Autophagy is an evolutionarily conserved cellular degradative process in which cytosolic components are engulfed by double membrane structures known as autophagosomes. ATG-9 is a transmembrane protein, which is thought to be important for delivering lipids from membrane compartments for autophagosome formation. Previous work from our lab demonstrated that ATG-9 localizes to presynaptic regions and is associated with autophagosome biogenesis at the synapse (Stavoe and Hill et al., 2016). How ATG-9 localizes at presynaptic regions and traffics between membranes to regulate autophagy is not well understood. We have established an in vivo system to visualize ATG-9 in a pair of Caenorhabditis elegans interneurons called AIY. In wild type animals, ATG-9 diffusely distributes at presynaptic regions. We performed unbiased forward genetic screens and candidate screens to identify molecules required for ATG-9 localization in AIY. We identified two novel alleles which display highly penetrant, abnormal distribution of ATG-9 at presynaptic regions. We now plan to use these alleles to determine the molecular mechanism governing ATG-9 localization at the synapse to better understand the role of autophagy in neurons.

Hill, Sarah et al. (2017) International Worm Meeting "Autophagosome biogenesis at the synapse."
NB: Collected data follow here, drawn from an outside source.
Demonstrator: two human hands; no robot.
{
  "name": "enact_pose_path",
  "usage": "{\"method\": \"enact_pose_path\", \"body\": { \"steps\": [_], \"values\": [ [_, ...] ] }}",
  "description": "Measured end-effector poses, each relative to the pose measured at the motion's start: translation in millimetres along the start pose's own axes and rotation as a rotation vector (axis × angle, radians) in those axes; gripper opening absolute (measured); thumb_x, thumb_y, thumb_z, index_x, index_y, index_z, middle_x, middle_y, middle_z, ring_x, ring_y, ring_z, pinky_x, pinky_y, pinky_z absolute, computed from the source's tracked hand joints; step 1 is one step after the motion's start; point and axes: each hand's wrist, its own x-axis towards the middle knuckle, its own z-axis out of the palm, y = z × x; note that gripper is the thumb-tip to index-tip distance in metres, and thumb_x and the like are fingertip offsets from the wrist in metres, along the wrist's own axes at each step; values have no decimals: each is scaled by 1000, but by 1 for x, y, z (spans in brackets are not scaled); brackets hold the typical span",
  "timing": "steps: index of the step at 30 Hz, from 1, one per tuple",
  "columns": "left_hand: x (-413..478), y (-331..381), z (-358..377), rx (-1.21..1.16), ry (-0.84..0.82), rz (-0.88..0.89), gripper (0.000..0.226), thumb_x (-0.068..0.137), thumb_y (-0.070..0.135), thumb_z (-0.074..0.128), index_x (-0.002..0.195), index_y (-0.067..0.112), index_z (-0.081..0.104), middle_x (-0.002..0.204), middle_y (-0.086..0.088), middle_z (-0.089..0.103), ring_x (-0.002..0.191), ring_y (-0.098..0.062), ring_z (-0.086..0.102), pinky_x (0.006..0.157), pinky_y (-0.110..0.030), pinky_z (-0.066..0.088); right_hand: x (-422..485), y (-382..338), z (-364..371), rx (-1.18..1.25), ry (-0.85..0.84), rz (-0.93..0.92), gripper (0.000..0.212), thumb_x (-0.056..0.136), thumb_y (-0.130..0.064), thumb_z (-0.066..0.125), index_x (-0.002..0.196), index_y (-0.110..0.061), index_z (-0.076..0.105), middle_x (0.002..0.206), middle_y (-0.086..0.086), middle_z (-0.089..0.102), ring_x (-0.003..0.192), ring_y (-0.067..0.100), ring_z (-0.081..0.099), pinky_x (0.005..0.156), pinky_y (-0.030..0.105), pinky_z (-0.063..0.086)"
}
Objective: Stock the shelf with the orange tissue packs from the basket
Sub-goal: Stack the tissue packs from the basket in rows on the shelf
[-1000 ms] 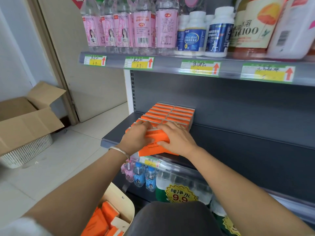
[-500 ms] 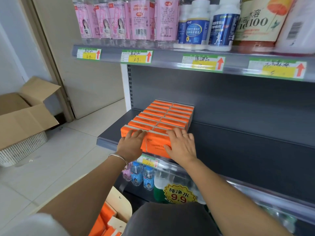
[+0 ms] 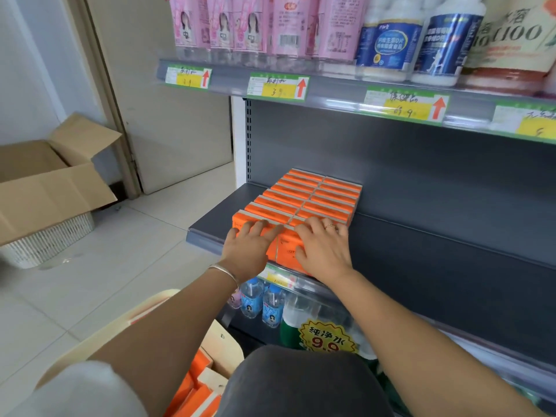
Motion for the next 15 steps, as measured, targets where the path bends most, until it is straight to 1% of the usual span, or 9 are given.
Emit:
{"method": "enact_pose_path", "body": {
  "steps": [4, 6, 8, 10, 12, 14, 15],
  "values": [
    [-28, -33, -11, -33, 50, -35, 56, 92, 26, 49, 144, 34, 28, 146, 3, 36, 136, -22, 30, 108, -40, 28, 7, -32, -6, 85, 70, -142, 27, 77, -27, 65, 103, -21, 65, 105, 3, 62, 95, 28, 58, 79, 43, 45],
    [-48, -59, -15, -48, 69, -66, 45, 93, 27, 47, 137, 33, 39, 140, 5, 44, 132, -20, 36, 105, -36, 29, 8, -58, -9, 109, 112, -224, 21, 78, -28, 57, 96, -21, 66, 98, 1, 63, 89, 27, 60, 76, 40, 48],
    [-73, -87, -14, -64, 74, -109, 34, 95, 30, 45, 129, 31, 47, 131, 8, 54, 125, -18, 45, 100, -32, 31, 6, -87, -9, 136, 118, -304, 28, 78, -31, 42, 88, -21, 66, 89, -1, 64, 80, 24, 61, 67, 35, 50],
    [-100, -116, -7, -92, 27, -172, 27, 96, 32, 42, 123, 28, 48, 119, 8, 62, 114, -18, 55, 96, -32, 35, 2, -116, -6, 158, 107, -384, 31, 77, -31, 38, 82, -19, 66, 79, -1, 63, 73, 23, 62, 60, 32, 50],
    [-128, -142, 4, -130, -57, -262, 25, 97, 34, 42, 120, 26, 46, 111, 6, 66, 106, -21, 60, 91, -32, 39, -2, -143, 4, 188, 67, -466, 27, 78, -30, 39, 77, -18, 64, 73, -1, 62, 68, 22, 63, 58, 31, 52],
    [-149, -163, 19, -137, -133, -339, 25, 97, 36, 42, 119, 26, 46, 108, 4, 66, 105, -23, 60, 88, -31, 41, -7, -168, 17, 243, -33, -520, 22, 81, -29, 43, 74, -16, 60, 70, 2, 62, 67, 24, 64, 58, 35, 54],
    [-156, -171, 28, -137, -161, -368, 25, 97, 37, 41, 119, 26, 46, 108, 4, 66, 105, -22, 60, 88, -31, 41, -9, -179, 24, 260, -71, -543, 19, 81, -28, 48, 74, -15, 60, 69, 3, 61, 66, 25, 64, 56, 35, 54]
  ]
}}
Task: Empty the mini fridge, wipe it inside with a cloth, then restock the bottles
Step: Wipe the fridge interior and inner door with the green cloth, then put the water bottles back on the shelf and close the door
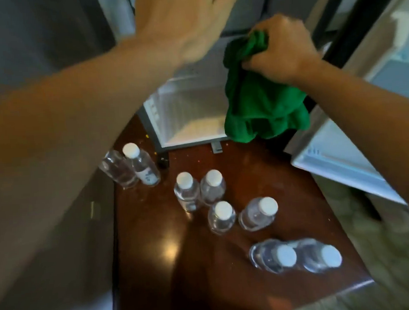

Hill, Sarah, Colon-Ramos, Daniel

[International Worm Meeting, 2017]

Autophagy removes bulk cytoplasm or organelles from cells by forming double-membrane autophagosomes that fuse to lysosomes for degradation. Regulation of autophagosome formation and trafficking is especially important in neurons, which have long polarized processes distant from the cell body. We and others have observed that autophagosomes form at presynaptic sites and then undergo retrograde transport towards the cell body, which contains the lysosomes (Stavoe and Hill et al , 2016). However, the function of autophagy and regulation of autophagosome transport at the synapse is not completely understood. We used neurons from the C. elegans thermotaxis circuit as a model to study autophagy at the synapse. This system allows us to visualize autophagosome biogenesis and trafficking in vivo, control temperature-dependent synaptic firing, and simultaneously monitor potential autophagic regulators and targets at single-cell resolution. Using this system, we found that loss of synaptic activity results in decreased autophagosomes at the synapse and that JIP3/UNC-16, an adaptor protein known to regulate early endosome and lysosome transport, also plays an important role in regulating autophagosome transport in C. elegans neurons.